WHAT TO DO: In the listing below, find each line that holds the string "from" and copy it.

------------------------

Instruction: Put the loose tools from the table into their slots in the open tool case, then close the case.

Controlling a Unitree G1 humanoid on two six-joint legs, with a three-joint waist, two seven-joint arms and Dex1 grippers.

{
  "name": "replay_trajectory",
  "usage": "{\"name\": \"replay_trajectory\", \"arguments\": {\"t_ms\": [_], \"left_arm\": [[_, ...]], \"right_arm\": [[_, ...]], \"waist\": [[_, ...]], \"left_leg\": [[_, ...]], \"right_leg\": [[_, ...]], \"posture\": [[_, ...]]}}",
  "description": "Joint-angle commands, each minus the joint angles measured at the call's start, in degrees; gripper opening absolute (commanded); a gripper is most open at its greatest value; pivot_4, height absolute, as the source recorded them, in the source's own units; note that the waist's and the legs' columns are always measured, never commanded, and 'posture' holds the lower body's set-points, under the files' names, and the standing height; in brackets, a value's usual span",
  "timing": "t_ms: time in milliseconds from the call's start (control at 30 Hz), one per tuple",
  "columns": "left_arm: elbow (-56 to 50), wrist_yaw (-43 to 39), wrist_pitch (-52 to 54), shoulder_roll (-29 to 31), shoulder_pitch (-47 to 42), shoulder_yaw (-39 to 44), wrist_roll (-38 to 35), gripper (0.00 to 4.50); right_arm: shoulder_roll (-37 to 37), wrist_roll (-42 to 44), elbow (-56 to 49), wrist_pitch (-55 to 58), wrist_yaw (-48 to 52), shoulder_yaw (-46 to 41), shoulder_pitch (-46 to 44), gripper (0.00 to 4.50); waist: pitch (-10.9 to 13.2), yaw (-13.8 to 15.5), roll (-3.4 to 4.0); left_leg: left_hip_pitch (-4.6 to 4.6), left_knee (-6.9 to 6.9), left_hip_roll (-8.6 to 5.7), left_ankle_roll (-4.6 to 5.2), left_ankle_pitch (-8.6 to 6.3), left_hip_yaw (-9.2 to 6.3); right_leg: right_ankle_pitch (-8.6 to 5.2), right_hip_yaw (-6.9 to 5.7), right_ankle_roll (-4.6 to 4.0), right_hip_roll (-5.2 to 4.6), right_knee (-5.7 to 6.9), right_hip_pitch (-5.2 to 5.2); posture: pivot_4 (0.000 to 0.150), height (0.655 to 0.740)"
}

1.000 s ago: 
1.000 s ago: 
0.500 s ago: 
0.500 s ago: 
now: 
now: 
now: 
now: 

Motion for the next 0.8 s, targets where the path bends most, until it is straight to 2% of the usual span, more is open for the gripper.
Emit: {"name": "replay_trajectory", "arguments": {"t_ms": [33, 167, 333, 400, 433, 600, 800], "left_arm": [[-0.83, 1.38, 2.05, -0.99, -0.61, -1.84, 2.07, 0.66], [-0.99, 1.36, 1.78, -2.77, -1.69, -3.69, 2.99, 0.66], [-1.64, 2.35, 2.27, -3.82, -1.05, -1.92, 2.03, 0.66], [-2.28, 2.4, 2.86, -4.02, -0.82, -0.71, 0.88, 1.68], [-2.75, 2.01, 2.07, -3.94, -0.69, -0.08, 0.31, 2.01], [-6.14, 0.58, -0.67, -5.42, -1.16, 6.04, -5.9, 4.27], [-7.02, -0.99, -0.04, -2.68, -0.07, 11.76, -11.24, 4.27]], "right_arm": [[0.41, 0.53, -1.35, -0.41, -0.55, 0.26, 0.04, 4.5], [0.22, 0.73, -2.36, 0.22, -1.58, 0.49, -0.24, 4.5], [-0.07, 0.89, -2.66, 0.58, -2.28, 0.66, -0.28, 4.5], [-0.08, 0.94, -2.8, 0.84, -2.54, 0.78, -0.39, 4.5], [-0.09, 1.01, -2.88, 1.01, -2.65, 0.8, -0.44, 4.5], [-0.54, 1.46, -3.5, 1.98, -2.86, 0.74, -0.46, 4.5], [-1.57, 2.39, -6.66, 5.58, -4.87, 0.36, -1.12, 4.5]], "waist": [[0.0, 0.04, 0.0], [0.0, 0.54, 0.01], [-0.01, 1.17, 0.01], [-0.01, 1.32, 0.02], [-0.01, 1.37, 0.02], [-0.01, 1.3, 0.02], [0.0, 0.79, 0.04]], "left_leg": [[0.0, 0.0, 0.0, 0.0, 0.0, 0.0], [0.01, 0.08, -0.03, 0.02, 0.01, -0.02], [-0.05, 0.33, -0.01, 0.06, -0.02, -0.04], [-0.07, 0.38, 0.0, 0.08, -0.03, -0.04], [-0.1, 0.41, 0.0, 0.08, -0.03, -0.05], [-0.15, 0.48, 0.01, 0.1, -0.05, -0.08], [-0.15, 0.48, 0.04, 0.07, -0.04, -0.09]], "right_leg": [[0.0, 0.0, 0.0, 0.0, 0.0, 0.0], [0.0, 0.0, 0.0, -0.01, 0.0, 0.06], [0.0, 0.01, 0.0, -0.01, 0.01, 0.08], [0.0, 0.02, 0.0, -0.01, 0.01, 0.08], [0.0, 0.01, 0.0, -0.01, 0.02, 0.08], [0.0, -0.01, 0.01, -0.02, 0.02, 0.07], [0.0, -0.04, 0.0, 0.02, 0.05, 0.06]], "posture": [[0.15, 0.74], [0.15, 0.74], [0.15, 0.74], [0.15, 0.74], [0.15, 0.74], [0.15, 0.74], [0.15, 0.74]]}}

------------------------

RESULT OF THIS EXERCISE:
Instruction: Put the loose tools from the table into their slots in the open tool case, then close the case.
  "timing": "t_ms: time in milliseconds from the call's start (control at 30 Hz), one per tuple",

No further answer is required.